DESCRIPTION OF THE TASK —
The full set of entries is to be printed exactly, with pictures excluded.

INPUT FOR THIS TASK —
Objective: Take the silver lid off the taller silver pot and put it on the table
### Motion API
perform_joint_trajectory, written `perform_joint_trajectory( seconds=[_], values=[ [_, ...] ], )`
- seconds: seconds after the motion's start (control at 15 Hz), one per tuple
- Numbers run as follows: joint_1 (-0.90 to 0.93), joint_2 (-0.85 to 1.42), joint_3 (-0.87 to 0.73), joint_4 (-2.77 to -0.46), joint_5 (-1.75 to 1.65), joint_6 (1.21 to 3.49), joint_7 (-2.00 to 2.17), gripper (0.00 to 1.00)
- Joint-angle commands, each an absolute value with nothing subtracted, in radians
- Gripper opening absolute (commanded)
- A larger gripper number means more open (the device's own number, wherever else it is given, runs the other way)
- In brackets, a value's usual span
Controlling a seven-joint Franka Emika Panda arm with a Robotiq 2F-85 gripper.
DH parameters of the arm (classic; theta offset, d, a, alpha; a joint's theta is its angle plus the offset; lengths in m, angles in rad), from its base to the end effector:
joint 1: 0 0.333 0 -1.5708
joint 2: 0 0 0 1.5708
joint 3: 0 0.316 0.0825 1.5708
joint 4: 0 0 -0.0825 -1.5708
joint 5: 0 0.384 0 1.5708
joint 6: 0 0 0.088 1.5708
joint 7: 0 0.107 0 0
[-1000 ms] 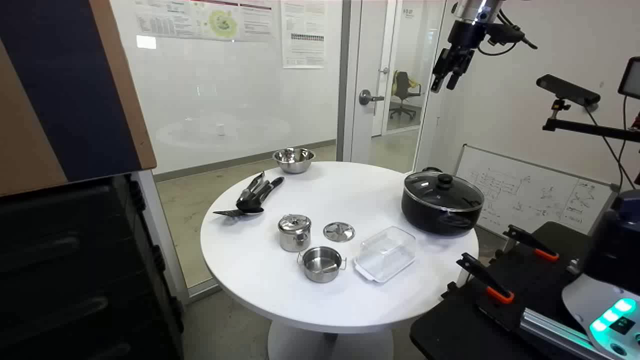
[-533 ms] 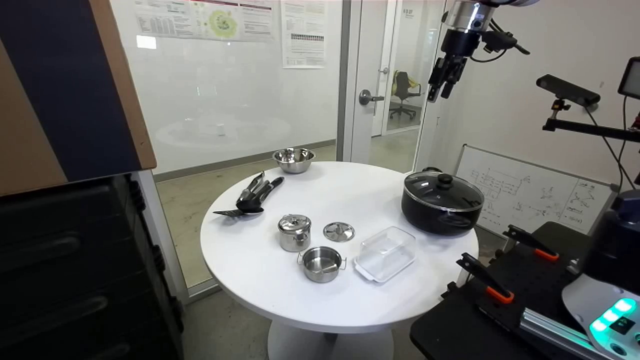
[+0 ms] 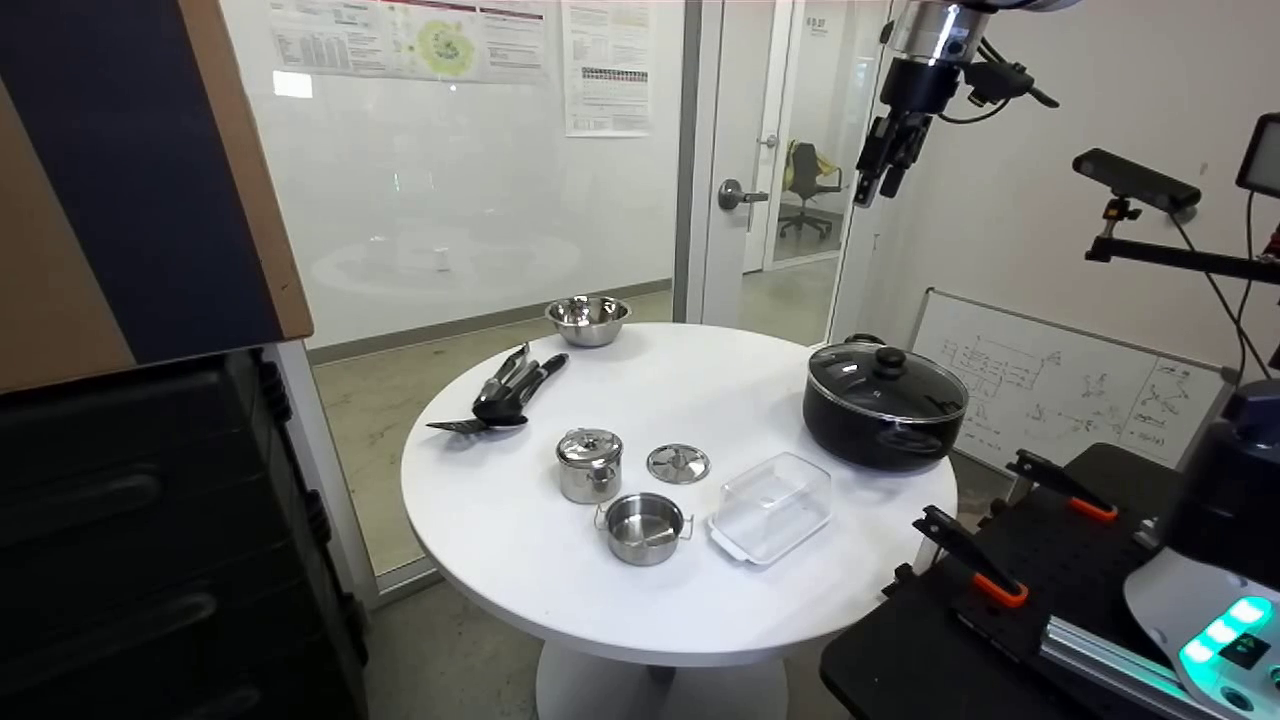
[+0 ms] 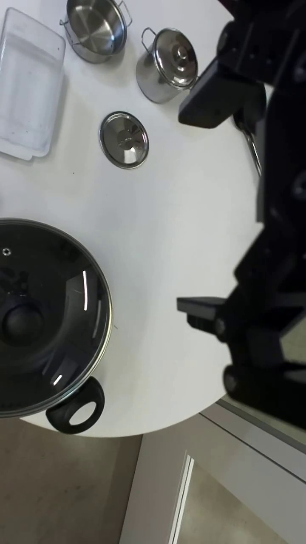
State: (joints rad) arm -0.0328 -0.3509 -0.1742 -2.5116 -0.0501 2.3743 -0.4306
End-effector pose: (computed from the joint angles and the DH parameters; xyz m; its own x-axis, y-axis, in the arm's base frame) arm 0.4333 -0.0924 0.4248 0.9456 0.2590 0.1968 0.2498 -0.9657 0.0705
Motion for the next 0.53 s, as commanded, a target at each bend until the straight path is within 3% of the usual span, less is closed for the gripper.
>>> perform_joint_trajectory(
  seconds=[0.0,0.47],
  values=[
    [-0.016,-0.336,-0.184,-2.513,-0.017,2.365,-0.467,1.00],
    [0.113,-0.155,-0.111,-2.455,0.036,2.347,-0.605,1.00]
  ],
)
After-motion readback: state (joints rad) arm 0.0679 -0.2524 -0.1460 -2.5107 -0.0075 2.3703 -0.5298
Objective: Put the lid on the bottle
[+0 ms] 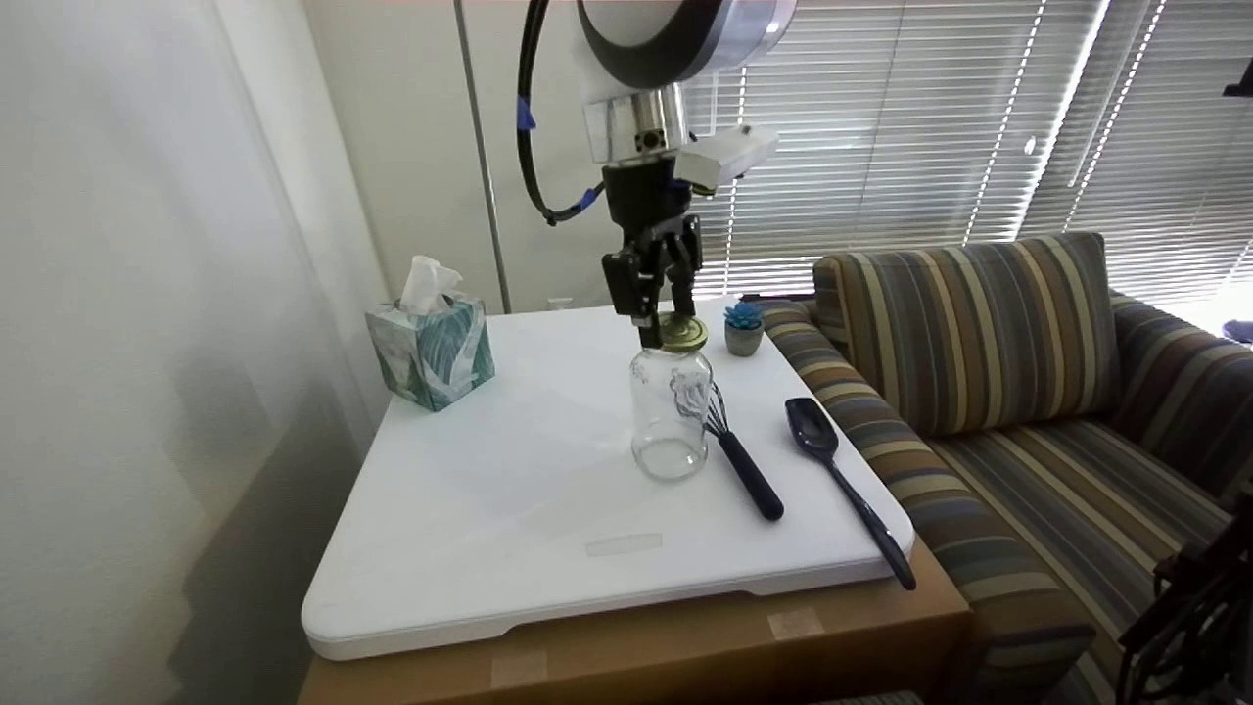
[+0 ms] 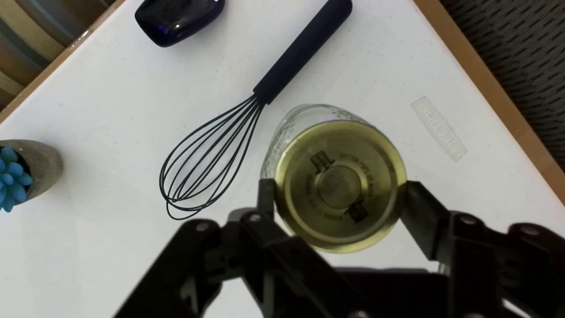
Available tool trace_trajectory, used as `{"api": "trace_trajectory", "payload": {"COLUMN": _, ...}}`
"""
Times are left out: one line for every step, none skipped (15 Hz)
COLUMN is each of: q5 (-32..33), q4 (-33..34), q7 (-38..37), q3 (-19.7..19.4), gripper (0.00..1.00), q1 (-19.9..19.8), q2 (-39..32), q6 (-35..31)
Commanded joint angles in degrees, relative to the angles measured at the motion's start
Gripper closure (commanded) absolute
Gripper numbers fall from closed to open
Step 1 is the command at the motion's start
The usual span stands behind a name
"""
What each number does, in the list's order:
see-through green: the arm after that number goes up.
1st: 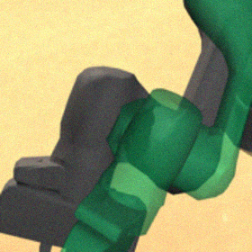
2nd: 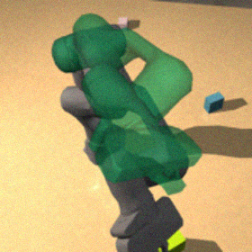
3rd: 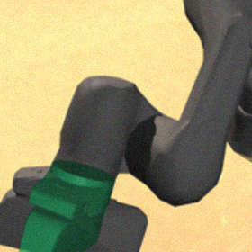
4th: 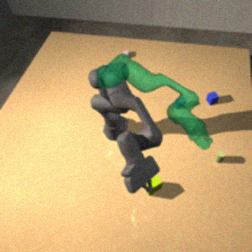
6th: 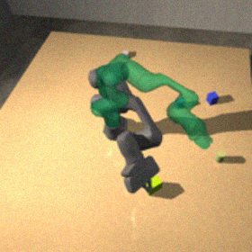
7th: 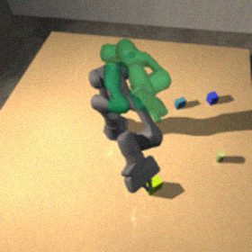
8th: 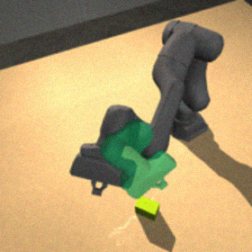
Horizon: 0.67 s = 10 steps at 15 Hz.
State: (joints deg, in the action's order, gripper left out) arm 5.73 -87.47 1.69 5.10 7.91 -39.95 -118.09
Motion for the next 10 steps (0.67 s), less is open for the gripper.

ANSWER TO THIS TASK —
Objective: Take the silver lid off the taller silver pot and put it on the table
### Motion API
perform_joint_trajectory, written `perform_joint_trajectory( seconds=[_], values=[ [_, ...] ], )`
- seconds: seconds after the motion's start (control at 15 Hz), one per tuple
- Numbers run as follows: joint_1 (-0.90 to 0.93), joint_2 (-0.85 to 1.42), joint_3 (-0.87 to 0.73), joint_4 (-2.77 to -0.46), joint_5 (-1.75 to 1.65), joint_6 (1.21 to 3.49), joint_7 (-2.00 to 2.17), gripper (0.00 to 1.00)
- Joint-angle commands, each an absolute value with nothing subtracted, in radians
- Gripper opening absolute (commanded)
- A larger gripper number means more open (the device's own number, wherever else it is given, runs the other way)
- In brackets, a value's usual span
Controlling a seven-joint Franka Emika Panda arm with a Robotiq 2F-85 gripper.
DH parameters of the arm (classic; theta offset, d, a, alpha; a joint's theta is its angle plus the offset; lengths in m, angles in rad), from its base to the end effector:
joint 1: 0 0.333 0 -1.5708
joint 2: 0 0 0 1.5708
joint 3: 0 0.316 0.0825 1.5708
joint 4: 0 0 -0.0825 -1.5708
joint 5: 0 0.384 0 1.5708
joint 6: 0 0 0.088 1.5708
joint 7: 0 0.107 0 0
[-1000 ms] 
[-533 ms] 
[+0 ms] 
[+0 ms] 
State: (joints rad) arm -0.0328 -0.3509 -0.1742 -2.5116 -0.0501 2.3743 -0.4306
End-effector pose: (computed from the joint angles and the DH parameters; xyz m; its own x-axis, y-axis, in the arm's base frame) arm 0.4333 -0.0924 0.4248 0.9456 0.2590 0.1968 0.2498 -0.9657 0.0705
Motion for the next 0.53 s, as commanded, a target at each bend until the straight path is within 3% of the usual span, less is closed for the gripper.
>>> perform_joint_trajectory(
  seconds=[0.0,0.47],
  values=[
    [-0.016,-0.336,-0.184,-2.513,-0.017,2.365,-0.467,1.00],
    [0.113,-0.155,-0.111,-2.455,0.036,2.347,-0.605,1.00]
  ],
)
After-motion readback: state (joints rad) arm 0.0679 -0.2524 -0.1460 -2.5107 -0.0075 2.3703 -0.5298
Objective: Put the lid on the bottle
[+0 ms] 
[+0 ms] 
Available tool trace_trajectory, used as `{"api": "trace_trajectory", "payload": {"COLUMN": _, ...}}`
"""
Times are left out: one line for every step, none skipped (15 Hz)
COLUMN is each of: q5 (-32..33), q4 (-33..34), q7 (-38..37), q3 (-19.7..19.4), gripper (0.00..1.00), q1 (-19.9..19.8), q2 (-39..32), q6 (-35..31)
Commanded joint angles in degrees, relative to the angles measured at the motion's start
Gripper closure (commanded) absolute
Gripper numbers fall from closed to open
Step 1 is the command at the motion's start
The usual span stands behind a name
"""
What each number does, in the list's order:
see-through green: the arm after that number goes up.
1st: 
2nd: 
3rd: 
4th: 
6th: 
7th: 
8th: 
Horizon: 0.67 s = 10 steps at 15 Hz.
State: (joints deg, in the action's order, gripper left out) arm 5.73 -87.47 1.69 5.10 7.91 -39.95 -118.09
Motion for the next 10 steps (0.67 s), less is open for the gripper.

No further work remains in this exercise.